(EXERCISE DATA)
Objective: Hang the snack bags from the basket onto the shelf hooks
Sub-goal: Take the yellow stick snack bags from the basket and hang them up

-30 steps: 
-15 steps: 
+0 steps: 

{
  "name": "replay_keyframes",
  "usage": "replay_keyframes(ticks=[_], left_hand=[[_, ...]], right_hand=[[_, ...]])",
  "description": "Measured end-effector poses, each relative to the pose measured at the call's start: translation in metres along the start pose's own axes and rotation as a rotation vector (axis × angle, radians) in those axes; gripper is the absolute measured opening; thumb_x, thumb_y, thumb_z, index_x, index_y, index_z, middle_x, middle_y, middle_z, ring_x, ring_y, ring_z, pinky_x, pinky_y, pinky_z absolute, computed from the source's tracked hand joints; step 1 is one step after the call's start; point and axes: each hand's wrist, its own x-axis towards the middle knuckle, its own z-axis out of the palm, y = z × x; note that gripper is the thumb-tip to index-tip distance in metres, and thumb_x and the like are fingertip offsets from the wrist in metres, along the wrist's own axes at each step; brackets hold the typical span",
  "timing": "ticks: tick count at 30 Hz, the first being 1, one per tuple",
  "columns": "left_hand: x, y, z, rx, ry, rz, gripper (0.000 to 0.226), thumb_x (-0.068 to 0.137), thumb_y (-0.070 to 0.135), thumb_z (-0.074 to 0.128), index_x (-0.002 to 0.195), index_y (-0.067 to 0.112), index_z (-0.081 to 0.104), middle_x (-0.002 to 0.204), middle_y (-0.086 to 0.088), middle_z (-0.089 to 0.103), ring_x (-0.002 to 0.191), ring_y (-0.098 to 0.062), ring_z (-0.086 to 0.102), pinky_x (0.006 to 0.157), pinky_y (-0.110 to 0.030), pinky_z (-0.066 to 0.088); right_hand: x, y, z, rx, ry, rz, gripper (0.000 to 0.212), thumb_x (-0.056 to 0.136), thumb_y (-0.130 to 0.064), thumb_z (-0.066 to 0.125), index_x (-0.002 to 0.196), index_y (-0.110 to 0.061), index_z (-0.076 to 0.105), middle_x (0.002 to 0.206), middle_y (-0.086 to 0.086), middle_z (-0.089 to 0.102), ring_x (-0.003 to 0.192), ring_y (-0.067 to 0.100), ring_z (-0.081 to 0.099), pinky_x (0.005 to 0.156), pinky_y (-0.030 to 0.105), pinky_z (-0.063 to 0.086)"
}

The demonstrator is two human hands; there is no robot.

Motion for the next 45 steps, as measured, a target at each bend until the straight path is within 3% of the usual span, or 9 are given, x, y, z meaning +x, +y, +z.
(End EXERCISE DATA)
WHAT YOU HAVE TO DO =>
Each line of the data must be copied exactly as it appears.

ANSWER FOR THIS EXERCISE =>
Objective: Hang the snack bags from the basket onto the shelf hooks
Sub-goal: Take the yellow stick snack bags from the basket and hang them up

-30 steps: 
-15 steps: 
+0 steps: 

{
  "name": "replay_keyframes",
  "usage": "replay_keyframes(ticks=[_], left_hand=[[_, ...]], right_hand=[[_, ...]])",
  "description": "Measured end-effector poses, each relative to the pose measured at the call's start: translation in metres along the start pose's own axes and rotation as a rotation vector (axis × angle, radians) in those axes; gripper is the absolute measured opening; thumb_x, thumb_y, thumb_z, index_x, index_y, index_z, middle_x, middle_y, middle_z, ring_x, ring_y, ring_z, pinky_x, pinky_y, pinky_z absolute, computed from the source's tracked hand joints; step 1 is one step after the call's start; point and axes: each hand's wrist, its own x-axis towards the middle knuckle, its own z-axis out of the palm, y = z × x; note that gripper is the thumb-tip to index-tip distance in metres, and thumb_x and the like are fingertip offsets from the wrist in metres, along the wrist's own axes at each step; brackets hold the typical span",
  "timing": "ticks: tick count at 30 Hz, the first being 1, one per tuple",
  "columns": "left_hand: x, y, z, rx, ry, rz, gripper (0.000 to 0.226), thumb_x (-0.068 to 0.137), thumb_y (-0.070 to 0.135), thumb_z (-0.074 to 0.128), index_x (-0.002 to 0.195), index_y (-0.067 to 0.112), index_z (-0.081 to 0.104), middle_x (-0.002 to 0.204), middle_y (-0.086 to 0.088), middle_z (-0.089 to 0.103), ring_x (-0.002 to 0.191), ring_y (-0.098 to 0.062), ring_z (-0.086 to 0.102), pinky_x (0.006 to 0.157), pinky_y (-0.110 to 0.030), pinky_z (-0.066 to 0.088); right_hand: x, y, z, rx, ry, rz, gripper (0.000 to 0.212), thumb_x (-0.056 to 0.136), thumb_y (-0.130 to 0.064), thumb_z (-0.066 to 0.125), index_x (-0.002 to 0.196), index_y (-0.110 to 0.061), index_z (-0.076 to 0.105), middle_x (0.002 to 0.206), middle_y (-0.086 to 0.086), middle_z (-0.089 to 0.102), ring_x (-0.003 to 0.192), ring_y (-0.067 to 0.100), ring_z (-0.081 to 0.099), pinky_x (0.005 to 0.156), pinky_y (-0.030 to 0.105), pinky_z (-0.063 to 0.086)"
}

The demonstrator is two human hands; there is no robot.

Motion for the next 45 steps, as measured, a target at each bend until the straight path is within 3% of the usual span, or 9 are given, x, y, z meaning +x, +y, +z.

Nothing else is needed to complete the exercise.